**WHAT THE EXERCISE ASKS:**
Pick out and copy every line below that has the word "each".
[[ RECORDS TO PROCESS, beginning ]]
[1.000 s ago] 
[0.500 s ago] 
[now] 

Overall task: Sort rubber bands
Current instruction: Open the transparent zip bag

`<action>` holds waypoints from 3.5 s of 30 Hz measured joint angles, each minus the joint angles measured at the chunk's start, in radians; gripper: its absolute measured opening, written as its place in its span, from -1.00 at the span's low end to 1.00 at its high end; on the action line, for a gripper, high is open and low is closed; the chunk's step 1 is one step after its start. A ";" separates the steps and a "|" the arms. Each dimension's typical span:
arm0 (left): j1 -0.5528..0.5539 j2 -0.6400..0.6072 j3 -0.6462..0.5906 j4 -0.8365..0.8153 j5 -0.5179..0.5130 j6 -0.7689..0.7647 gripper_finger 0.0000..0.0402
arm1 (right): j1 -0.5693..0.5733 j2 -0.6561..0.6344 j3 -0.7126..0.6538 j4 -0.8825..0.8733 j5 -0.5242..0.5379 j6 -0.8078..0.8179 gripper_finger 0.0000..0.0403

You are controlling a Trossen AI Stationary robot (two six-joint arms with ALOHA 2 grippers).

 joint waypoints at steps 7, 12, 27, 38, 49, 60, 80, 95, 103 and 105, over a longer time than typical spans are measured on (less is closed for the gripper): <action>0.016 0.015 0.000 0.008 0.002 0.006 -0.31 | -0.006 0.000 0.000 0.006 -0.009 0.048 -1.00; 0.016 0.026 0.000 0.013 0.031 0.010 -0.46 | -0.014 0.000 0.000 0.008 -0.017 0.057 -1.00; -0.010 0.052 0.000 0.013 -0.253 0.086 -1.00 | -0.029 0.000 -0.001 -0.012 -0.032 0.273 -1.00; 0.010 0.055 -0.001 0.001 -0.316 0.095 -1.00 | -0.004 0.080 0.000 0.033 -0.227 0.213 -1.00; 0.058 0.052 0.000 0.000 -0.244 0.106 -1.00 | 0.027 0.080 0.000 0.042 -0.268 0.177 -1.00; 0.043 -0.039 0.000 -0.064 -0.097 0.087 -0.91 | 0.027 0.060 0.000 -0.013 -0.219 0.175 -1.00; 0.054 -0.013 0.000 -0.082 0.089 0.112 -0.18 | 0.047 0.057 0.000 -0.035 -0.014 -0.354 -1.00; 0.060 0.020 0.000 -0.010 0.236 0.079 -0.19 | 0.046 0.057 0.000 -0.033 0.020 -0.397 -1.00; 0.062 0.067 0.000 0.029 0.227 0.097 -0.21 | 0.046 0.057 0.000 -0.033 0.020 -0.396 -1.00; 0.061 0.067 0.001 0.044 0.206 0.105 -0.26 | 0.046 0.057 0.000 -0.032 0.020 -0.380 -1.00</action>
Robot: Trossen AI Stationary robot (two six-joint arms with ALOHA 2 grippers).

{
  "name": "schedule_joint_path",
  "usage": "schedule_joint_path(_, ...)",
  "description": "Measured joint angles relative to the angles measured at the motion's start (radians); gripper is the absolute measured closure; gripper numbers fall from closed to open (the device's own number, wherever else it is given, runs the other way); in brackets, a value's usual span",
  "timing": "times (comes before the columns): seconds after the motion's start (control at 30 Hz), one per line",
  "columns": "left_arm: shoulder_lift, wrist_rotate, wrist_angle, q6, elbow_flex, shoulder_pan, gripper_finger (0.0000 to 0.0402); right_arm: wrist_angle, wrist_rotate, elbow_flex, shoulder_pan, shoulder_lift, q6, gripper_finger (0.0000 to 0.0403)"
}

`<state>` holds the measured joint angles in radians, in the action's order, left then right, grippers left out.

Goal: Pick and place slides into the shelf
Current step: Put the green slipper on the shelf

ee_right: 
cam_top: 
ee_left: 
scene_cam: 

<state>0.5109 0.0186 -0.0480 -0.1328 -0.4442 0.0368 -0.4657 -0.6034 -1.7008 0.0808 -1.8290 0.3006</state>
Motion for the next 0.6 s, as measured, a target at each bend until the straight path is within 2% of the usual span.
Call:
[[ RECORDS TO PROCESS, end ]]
**RESPONSE TO THE EXERCISE:**
`<action>` holds waypoints from 3.5 s of 30 Hz measured joint angles, each minus the joint angles measured at the chunk's start, in radians; gripper: its absolute measured opening, written as its place in its span, from -1.00 at the span's low end to 1.00 at its high end; on the action line, for a gripper, high is open and low is closed; the chunk's step 1 is one step after its start. A ";" separates the steps and a "|" the arms. Each dimension's typical span:
Motion for the next 0.6 s, as measured, a target at each bend until the straight path is within 2% of the usual span.

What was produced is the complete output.